Task brief -> Below is a listing; restate from it, character for character, the lines beginning at the line holding "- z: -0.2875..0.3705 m" and ending at the line holding "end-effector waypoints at", both included.
Segment Start: Raw data
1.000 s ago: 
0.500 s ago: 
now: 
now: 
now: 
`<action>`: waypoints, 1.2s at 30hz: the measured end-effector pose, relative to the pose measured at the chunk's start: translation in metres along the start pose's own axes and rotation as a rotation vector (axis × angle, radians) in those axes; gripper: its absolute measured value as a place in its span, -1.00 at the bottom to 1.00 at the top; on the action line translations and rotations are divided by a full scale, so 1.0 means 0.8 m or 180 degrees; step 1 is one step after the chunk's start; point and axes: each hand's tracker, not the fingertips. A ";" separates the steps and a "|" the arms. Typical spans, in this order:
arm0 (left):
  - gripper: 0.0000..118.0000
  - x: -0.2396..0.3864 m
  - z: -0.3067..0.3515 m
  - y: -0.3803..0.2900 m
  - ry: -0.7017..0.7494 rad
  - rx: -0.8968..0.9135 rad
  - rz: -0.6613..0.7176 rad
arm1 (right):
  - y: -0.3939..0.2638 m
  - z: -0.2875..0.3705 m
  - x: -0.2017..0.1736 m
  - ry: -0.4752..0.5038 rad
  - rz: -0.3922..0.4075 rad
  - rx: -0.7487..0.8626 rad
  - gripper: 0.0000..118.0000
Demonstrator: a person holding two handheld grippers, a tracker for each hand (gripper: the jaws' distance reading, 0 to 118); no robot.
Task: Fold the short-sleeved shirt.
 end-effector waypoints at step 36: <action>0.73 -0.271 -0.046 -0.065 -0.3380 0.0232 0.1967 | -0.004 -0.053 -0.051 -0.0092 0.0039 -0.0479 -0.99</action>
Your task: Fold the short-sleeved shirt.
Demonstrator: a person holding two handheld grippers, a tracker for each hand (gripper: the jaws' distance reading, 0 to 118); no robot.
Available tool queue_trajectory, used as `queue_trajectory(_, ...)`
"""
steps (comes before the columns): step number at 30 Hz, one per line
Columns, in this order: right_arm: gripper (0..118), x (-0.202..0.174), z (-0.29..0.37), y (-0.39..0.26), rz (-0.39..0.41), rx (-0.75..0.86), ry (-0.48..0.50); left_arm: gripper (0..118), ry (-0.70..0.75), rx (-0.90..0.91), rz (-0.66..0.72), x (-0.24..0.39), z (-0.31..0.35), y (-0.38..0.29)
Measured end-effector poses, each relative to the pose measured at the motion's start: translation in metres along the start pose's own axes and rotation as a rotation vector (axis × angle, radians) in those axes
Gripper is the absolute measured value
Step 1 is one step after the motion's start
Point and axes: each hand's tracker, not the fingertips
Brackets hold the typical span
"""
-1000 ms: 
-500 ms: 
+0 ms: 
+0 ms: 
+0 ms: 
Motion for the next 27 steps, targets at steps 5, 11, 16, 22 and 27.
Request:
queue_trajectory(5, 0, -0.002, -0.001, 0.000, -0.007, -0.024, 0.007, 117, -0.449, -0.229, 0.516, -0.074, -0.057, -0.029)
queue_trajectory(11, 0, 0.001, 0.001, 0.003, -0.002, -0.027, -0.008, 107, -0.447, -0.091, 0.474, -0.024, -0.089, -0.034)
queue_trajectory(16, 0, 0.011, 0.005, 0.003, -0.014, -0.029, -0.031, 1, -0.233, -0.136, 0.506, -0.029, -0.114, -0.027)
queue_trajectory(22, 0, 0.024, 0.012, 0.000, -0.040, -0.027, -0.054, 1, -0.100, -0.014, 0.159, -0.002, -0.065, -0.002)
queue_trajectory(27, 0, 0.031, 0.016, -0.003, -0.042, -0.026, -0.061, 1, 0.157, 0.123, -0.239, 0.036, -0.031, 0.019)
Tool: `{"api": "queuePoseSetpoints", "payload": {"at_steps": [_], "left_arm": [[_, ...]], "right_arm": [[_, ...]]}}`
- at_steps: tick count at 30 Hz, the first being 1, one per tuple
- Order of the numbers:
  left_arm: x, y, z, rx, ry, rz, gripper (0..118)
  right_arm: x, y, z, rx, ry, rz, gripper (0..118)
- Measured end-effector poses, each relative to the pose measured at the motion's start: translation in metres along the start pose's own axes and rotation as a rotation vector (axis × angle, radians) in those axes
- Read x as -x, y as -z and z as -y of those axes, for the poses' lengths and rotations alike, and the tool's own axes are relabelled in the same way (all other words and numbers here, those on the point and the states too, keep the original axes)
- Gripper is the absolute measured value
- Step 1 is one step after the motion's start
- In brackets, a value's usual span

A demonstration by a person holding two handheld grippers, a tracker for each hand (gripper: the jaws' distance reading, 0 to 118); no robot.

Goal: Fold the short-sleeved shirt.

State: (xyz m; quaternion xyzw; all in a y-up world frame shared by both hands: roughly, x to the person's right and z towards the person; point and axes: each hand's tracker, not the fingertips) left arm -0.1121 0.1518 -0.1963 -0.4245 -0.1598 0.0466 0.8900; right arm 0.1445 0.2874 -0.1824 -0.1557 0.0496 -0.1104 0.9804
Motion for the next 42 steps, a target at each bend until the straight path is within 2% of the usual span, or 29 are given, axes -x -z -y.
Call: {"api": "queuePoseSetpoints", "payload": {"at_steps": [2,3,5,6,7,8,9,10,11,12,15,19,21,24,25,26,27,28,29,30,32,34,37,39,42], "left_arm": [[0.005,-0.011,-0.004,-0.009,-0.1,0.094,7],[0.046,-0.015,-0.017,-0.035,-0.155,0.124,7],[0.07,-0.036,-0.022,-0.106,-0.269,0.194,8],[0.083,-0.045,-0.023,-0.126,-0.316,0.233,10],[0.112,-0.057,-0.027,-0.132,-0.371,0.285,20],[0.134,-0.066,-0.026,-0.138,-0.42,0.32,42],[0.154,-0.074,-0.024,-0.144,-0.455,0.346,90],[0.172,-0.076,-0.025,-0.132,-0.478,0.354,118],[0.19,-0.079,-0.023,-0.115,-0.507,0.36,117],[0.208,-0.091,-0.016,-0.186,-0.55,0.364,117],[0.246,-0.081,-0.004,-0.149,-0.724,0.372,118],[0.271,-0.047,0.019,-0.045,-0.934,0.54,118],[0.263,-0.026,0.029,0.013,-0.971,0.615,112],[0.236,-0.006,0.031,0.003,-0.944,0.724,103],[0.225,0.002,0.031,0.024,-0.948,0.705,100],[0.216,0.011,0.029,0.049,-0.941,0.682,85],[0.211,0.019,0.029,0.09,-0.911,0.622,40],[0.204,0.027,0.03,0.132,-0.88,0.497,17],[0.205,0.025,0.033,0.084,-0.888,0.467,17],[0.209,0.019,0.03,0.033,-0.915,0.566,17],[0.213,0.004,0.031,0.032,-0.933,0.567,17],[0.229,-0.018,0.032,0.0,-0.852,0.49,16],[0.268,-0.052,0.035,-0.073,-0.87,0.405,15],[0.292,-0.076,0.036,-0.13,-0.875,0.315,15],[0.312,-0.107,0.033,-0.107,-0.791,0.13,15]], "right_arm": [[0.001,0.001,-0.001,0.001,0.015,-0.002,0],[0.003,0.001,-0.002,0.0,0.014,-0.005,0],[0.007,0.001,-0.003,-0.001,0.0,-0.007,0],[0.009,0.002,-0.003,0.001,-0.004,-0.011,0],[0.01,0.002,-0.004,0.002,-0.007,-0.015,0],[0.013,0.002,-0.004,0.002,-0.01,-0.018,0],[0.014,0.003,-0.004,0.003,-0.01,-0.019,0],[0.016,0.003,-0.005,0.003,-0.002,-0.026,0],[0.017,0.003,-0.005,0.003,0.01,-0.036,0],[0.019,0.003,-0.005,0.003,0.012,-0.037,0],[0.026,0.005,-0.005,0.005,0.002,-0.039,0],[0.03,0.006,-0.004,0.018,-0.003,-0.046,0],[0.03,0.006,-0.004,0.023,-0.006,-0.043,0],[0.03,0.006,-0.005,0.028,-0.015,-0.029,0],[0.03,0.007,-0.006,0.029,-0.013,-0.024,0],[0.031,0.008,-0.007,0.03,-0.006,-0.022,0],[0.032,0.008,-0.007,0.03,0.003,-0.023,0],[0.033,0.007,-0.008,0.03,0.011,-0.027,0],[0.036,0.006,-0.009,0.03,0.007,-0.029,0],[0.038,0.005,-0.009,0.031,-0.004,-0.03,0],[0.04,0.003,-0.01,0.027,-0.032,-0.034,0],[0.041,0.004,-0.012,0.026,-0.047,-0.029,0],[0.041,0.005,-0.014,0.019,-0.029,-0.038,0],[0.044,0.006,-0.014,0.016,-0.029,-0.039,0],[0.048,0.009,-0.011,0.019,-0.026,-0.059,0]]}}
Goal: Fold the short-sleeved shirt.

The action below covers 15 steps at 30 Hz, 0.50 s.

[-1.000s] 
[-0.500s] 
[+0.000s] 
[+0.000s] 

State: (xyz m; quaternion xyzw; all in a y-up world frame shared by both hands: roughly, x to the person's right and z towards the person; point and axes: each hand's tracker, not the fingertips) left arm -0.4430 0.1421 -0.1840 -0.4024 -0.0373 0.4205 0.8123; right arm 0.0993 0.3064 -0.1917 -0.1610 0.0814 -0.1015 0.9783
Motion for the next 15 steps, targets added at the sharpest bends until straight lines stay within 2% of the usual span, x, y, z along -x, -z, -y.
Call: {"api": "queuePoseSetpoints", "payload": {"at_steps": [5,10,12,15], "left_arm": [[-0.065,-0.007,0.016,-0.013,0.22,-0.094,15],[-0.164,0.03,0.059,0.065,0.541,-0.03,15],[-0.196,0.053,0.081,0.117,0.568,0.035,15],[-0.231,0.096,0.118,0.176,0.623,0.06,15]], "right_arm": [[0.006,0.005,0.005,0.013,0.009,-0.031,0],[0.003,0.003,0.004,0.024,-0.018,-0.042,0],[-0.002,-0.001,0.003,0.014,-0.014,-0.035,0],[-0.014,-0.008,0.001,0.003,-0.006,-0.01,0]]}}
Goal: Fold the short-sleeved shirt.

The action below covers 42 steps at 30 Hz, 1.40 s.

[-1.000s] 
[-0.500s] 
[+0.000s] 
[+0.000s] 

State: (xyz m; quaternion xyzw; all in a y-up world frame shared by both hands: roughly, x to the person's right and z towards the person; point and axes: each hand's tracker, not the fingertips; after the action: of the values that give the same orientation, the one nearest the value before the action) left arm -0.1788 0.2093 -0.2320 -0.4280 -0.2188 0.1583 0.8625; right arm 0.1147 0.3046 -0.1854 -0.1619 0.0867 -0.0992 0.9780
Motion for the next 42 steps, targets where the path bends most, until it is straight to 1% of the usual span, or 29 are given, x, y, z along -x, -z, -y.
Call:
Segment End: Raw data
Answer to the exercise ->
  - z: -0.2875..0.3705 m
  - x: -0.2017..0.1736 m
  - ry: -0.4752..0.5038 rad
  - rz: -0.3922..0.4075 rad
  - rx: -0.7487..0.8626 rad
  - gripper: 0.0000..118.0000
Demonstrator: a person holding two handheld grippers, a tracker for each hand (gripper: the jaws' distance reading, 0 to 118); no robot.
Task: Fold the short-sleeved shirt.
 end-effector waypoints at step 36: <action>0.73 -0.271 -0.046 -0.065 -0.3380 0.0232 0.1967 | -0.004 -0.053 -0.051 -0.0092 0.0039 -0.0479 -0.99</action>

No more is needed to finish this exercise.